A defesa dos interesses e direitos do consumidor pode ser exercida individualmente ou a título coletivo ( art. 81), o Código do Consumidor classificou os direitos ou interesses que podem ser defendidos na tutela judicial de acordo com a sua origem.
A produção das provas em casos que envolvam as relações de consumo, além de aplicar as regras pertinentes do CPC, pressupõe a observância de todos os princípios e normas que norteiam o estatuto legal do consumidor, entre eles os princípios da vulnerabilidade do consumidor, sua hipossuficiência, como também as regras de responsabilização do fornecedor.
A responsabilidade objetiva ou do risco em matéria de consumo como regra geral não conduz à automática procedência do pedido do consumidor, uma vez que este não tem que provar a culpa do fornecedor, mas deve provar o nexo de causalidade entre o produto/ serviço, o evento danoso e o dano para constituir seu direito.
Já, o fornecedor em sua defesa para se desonerar de sua responsabilidade deve comprovar uma das excludentes de responsabilidade: a) que não colocou o produto no mercado; b) que, embora haja colocado o produto no mercado, o defeito inexiste; c) a culpa exclusiva do consumidor ou de terceiro ( art. 12, § 3o , incisos I,II e III, CDC). No caso de fornecedor de serviços as excludentes de responsabilidade a serem provadas são: a) que, tendo prestado o serviço, o defeito inexiste; b) a culpa exclusiva do consumidor ou de terceiro ( art. 14, § 3o , incisos I e II, CDC).
Se na demanda restar constatado pelo juiz a verossimilhança das alegações ou a hipossuficiência do consumidor, aquele decidirá pela inversão do ônus da prova em favor do consumidor que ficará dispensado da comprovação do defeito do produto, da ocorrência do dano e do nexo causal entre o produto/serviço (art. 6, VIII, CDC).
Os consumidores devem ser tratados de forma desigual pelo CDC e pela legislação em geral a fim de que consigam chegar à igualdade real.
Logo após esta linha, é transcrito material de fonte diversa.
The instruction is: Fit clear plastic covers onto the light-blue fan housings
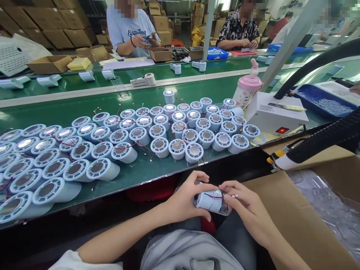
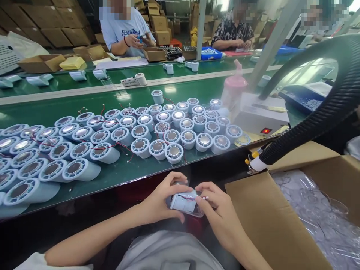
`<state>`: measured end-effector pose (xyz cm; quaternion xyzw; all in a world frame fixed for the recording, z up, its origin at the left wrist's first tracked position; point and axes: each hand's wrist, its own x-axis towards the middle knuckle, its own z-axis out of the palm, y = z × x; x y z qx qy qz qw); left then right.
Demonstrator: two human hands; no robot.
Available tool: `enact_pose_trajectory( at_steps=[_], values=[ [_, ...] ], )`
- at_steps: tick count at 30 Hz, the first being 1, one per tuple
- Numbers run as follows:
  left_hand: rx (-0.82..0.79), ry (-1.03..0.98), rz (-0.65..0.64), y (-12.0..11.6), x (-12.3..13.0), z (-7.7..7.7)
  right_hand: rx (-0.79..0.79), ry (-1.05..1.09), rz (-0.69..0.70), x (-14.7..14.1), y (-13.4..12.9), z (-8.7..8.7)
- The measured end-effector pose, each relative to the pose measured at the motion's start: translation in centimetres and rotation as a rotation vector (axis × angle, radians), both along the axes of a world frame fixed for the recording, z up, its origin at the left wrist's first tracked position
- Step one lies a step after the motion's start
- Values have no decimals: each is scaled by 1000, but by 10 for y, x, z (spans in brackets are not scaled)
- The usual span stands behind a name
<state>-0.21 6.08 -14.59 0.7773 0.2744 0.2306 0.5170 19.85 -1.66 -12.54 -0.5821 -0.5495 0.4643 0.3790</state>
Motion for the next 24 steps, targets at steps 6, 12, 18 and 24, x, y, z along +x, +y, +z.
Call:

Nos termos do art. 5o da Constituição Federal, todos são iguais perante a lei, entendendo-se daí que devem os desiguais ser tratados desigualmente na exata medida de suas desigualdades” .
É certo que, os dois pólos da relação de consumo (consumidor/fornecedor) são compostos por partes desiguais em ordem técnica e econômica, visto que o fornecedor possui, via de regra a técnica da produção que vai de acordo com seus interesses e o poder econômico superior ao consumidor. A vulnerabilidade do consumidor é patente, e a sua proteção como uma garantia é uma conseqüência da evolução jurídica pela qual passamos.
Por sua vez, o fornecedor (fabricante, produtor, comerciante, ou prestador de serviços) não fica refém de um sistema protecionista, pois tem sua ampla defesa assegurada, fazendo uso dos instrumentos processuais necessários para sua defesa como os dos artigos 301 e incisos, 265, IV, a, e 267, IV, todos do CPC, entre outros.
A inversão do ônus da prova como um direito básico do consumidor, e as demais normas que o protege, não ofendem de maneira alguma a isonomia das partes. Ao, contrário, é um instrumento processual com vistas a impedir o desequilíbrio da relação jurídica.
A inversão do ônus da prova é um direito conferido ao consumidor para facilitar sua defesa no processo civil e somente neste. A aplicação deste direito fica a critério do juiz quando for verossímil a alegação do consumidor, ou quando este for hipossuficiente, segundo as regras ordinárias de experiência (art. 6o , VIII, do CDC).
Vale salientar que o CDC só admite a inversão a favor do consumidor, não cabe facilitação da prova para o fornecedor, dada a vulnerabilidade reconhecida do consumidor.
Caberá ao juiz analisar em quais casos há necessidade de não se aplicar as regras do art. 333 e seguintes do CPC para poder inverter o ônus da prova em desfavor do réu.
A regra do ônus da prova insculpida no Código de Processo Civil é rígida. O juiz pode aplicar a inversão do ônus da prova em favor do consumidor desde que preenchidos um dos requisitos esposados no art. 6o , VIII, do CDC com o objetivo de equilibrar a relação processual.
Se o magistrado constatar que estão presentes um dos requisitos para a inversão do ônus da prova, após verificar segundo as regras de experiência que as alegações do autor são verossímeis ou que o consumidor é hipossuficiente inverterá o ônus da prova em favor do consumidor.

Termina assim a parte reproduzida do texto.